Except it's not his big, big heart which matters, it's yours, after he's dissected it from your chest while you're still alive and put it into a jar of alcohol, then put the jar in with all the others in his cupboard. This game is about that. And to cap it, you do exactly the same thing psychologically to one of the players in raw social terms even as this is done to his or her character in graphic gore-porn terms.

You nailed it, Willow. Fucking nailed it.
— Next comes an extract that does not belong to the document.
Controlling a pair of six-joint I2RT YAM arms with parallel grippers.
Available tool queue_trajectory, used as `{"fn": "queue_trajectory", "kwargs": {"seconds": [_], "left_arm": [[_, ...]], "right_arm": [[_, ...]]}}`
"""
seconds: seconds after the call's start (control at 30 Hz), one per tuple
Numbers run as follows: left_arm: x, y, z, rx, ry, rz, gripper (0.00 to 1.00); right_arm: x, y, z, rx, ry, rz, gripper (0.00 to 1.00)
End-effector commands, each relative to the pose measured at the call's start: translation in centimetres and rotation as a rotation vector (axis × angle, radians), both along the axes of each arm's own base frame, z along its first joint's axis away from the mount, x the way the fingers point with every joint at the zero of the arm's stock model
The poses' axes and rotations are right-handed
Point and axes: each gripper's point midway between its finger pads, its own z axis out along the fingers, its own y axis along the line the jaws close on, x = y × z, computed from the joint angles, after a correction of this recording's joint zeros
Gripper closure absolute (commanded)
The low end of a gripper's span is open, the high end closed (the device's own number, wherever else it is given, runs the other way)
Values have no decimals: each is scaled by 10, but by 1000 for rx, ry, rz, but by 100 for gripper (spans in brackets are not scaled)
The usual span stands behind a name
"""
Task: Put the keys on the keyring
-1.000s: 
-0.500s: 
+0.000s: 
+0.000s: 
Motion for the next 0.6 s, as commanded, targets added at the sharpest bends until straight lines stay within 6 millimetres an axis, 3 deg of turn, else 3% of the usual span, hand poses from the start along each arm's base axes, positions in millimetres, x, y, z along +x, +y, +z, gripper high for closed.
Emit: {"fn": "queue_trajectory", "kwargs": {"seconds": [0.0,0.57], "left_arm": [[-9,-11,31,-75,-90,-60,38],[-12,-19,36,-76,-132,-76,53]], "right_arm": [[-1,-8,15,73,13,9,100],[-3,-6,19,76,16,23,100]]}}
You took the Big Model and made it your bitch, for the ultimate inside-out Narrativist gut-punch.

I have one whole criticism. it needs some mechanics which would fit perfectly in one of those "I ripped off My Life With Master like all the rest of you for my hawt new story game" threads at Story Games, to be incorporated into Sunshine Boulevard to make the cover story perfect. Just enough to be actually pretty fun.

Oh, and an addition to the Secret Lives part of the rules text: After "apologize," add "and if necessary, run like hell."

Best, Ron

jburneko:
Oh fuck.  Fuck, fuck, fuck!

So, when I read this I had the same thought as Ron.  "Man, this would work."  Hell, I even thought of a couple of people who I thought could probably handle the "joke" if I sprung it on them.

BUT!

What I totally failed to do was make the connection to this
Quote

Closely related to the also-common idea that mental illness is really some kind of personal window into a more wonderful world, which the rest of us are privileged to glimpse through the lens of this daffy, occasionally irritating, but ultimately transcendent person (Depp again, Don Juan DeMarco).
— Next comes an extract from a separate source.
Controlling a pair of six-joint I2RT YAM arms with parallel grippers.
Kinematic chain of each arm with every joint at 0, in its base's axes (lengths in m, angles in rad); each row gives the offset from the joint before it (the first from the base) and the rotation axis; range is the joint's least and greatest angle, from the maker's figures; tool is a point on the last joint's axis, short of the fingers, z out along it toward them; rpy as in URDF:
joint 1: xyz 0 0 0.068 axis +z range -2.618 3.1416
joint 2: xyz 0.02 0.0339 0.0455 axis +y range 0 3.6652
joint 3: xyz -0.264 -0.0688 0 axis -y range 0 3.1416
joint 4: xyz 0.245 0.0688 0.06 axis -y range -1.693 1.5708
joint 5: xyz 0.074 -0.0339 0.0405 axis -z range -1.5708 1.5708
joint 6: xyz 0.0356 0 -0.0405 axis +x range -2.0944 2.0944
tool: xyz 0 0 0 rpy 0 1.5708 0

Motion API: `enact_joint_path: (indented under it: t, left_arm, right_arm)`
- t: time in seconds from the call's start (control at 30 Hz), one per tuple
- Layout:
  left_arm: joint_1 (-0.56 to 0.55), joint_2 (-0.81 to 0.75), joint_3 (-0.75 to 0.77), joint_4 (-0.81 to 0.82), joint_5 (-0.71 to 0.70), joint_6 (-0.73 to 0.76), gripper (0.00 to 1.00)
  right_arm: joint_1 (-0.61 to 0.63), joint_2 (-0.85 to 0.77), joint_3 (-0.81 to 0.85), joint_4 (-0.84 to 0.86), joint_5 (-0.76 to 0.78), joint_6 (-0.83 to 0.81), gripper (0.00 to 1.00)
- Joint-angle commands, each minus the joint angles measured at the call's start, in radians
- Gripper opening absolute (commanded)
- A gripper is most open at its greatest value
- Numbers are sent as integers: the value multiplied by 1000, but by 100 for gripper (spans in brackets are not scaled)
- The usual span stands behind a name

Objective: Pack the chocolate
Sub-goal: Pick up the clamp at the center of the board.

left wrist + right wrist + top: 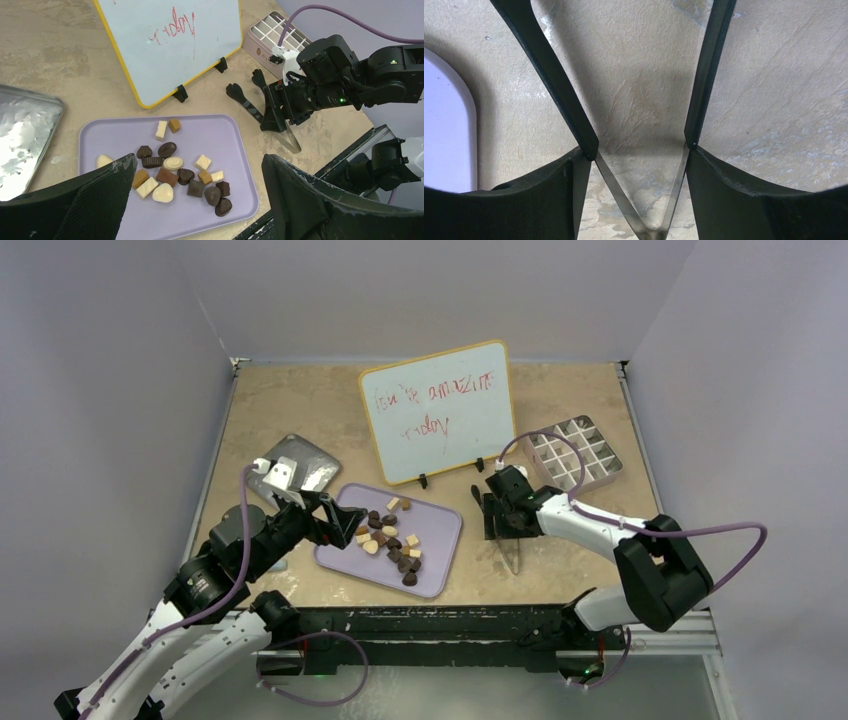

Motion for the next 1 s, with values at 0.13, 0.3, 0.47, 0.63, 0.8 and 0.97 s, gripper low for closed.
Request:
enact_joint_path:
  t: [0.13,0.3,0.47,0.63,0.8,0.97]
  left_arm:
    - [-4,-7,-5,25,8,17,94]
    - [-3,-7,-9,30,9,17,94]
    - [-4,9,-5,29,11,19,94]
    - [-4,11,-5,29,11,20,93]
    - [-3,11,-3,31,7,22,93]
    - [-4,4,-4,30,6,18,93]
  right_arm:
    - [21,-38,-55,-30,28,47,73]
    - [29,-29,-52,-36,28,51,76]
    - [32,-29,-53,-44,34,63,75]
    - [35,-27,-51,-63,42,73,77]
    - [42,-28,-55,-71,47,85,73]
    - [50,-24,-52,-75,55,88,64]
Which is is like one of my favorite movie genres.  K-PAX, Neverwas, to a lesser extent-Franklyn.  I seek these movies out.  I LOVE, LOVE, LOVE them.  Hell, the LAST design competition I entered I wrote http://www.grahamwalmsley.net/littlegamechef/games/BreadMoldMightBeMedicine.pdf SPECIFICALLY to do this kind of story.

I'm even more disturbed now.

Jesse

stefoid:
sweet jesus

stefoid:
P.S.  can I ask that anyone who actually  plays this game do a 'you tube Sunshine Boulevard reaction video'?  this has internet meme written all over it.

Willow:
Quote

Can you just imagine what a published version would look like? It'd be "Sunshine Boulevard" in all its glory, done up with nicey-nice lemon-yellow hip packaging as if published by Emily Care Boss if Emily Care Boss were a beaming Mormon who never wrote Under My Skin. And perhaps with some kind of removable pamphlet accompanying it explaining the real rules.

Oh yes, Ron, oh yes.

Of course this means you're going to be responsible for coming up with a fake blurb about how wonderful Sunshine Boulevard is.

Yeah, SB needs to be actually playable as written for the cover story to work.  Love the fake dice mechanics that don't really do anything idea.